If I was to live in a permanent state of emotional Instability, whether it be anger, agitation, impatience, anxiety or simply overreacting to stressful events in life, it is my children who will ultimately collect the spiritual debris of my failing to meet those pressures.
And as I have recently discovered with my health, I cannot afford to let the inevitable problems that will arise from time to time take over my awareness of dealing with what’s in front of me and the responsibilities I have.
When I left home I left a fragmented and stressful environment. My dad’s morphine addiction and drinking had reached dangerous proportions. I was 15 years old and it was inevitable that his over emotional nature would affect all of us as a family. Neither my mum, brother or myself left that home unscathed.

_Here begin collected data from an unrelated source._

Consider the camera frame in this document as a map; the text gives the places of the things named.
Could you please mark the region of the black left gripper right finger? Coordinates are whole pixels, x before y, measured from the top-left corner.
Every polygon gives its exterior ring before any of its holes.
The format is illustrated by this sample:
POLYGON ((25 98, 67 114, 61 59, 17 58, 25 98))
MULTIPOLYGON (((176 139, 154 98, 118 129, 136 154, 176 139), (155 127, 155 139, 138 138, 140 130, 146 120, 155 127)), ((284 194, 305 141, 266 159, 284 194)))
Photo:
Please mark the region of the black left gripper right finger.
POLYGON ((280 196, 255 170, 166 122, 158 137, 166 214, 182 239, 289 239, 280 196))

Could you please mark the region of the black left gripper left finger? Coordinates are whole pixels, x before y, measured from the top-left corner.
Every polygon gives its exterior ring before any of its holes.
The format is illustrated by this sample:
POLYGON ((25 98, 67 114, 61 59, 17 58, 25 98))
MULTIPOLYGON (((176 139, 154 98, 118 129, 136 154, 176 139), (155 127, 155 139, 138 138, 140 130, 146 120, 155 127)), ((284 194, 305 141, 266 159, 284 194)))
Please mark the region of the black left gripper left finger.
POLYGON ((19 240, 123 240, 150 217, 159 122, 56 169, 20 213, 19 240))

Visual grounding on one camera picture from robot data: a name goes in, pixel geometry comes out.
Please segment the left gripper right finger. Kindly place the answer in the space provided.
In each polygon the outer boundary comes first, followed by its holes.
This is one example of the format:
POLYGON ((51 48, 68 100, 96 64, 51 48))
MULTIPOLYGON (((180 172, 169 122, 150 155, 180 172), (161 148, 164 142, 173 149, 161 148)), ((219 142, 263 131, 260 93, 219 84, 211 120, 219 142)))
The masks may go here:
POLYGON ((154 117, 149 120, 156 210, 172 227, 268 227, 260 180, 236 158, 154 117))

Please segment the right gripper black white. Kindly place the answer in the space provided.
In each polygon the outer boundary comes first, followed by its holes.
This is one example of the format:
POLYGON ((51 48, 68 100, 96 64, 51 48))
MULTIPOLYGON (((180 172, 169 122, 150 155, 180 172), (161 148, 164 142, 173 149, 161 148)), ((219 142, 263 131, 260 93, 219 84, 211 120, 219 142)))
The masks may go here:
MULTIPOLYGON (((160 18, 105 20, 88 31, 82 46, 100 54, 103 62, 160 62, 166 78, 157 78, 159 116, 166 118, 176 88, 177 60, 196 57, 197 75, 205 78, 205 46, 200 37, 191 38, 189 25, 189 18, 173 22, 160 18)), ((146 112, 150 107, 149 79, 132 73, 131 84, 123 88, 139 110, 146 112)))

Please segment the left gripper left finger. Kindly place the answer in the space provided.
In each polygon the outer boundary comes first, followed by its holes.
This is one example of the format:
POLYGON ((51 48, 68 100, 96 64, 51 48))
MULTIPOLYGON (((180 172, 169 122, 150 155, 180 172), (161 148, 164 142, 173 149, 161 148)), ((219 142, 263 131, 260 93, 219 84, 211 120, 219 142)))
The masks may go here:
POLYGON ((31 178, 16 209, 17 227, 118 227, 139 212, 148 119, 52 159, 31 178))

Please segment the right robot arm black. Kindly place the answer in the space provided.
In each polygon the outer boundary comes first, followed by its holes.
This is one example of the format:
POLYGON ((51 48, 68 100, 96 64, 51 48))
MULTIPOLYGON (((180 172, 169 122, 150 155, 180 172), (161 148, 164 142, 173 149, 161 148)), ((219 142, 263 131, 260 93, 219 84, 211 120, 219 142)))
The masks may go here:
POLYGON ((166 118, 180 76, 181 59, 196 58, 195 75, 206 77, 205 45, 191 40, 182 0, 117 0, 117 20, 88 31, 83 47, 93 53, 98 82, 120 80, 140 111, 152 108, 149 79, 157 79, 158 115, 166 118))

My dad’s anger became mine. His spiritual dysfunction was transferred to me. I grew up hating him because he was angry and emotionally unavailable. I became as unbalanced and unhinged as he was, and I would never know freedom or recovery from mental health symptoms until I forgave him. Until I gave up anger.
It’s important to me that I don’t make the same mistakes being a parent myself now. My children deserve the best beginning in life, and I see this with a clarity.
I believe is my job as a dad. Not just to provide for them, but to be present and raise them in a spirit of love. With emotional consistency so that the stability I project will reflect In the confidence they deserve to develop while they find their way in their formative years.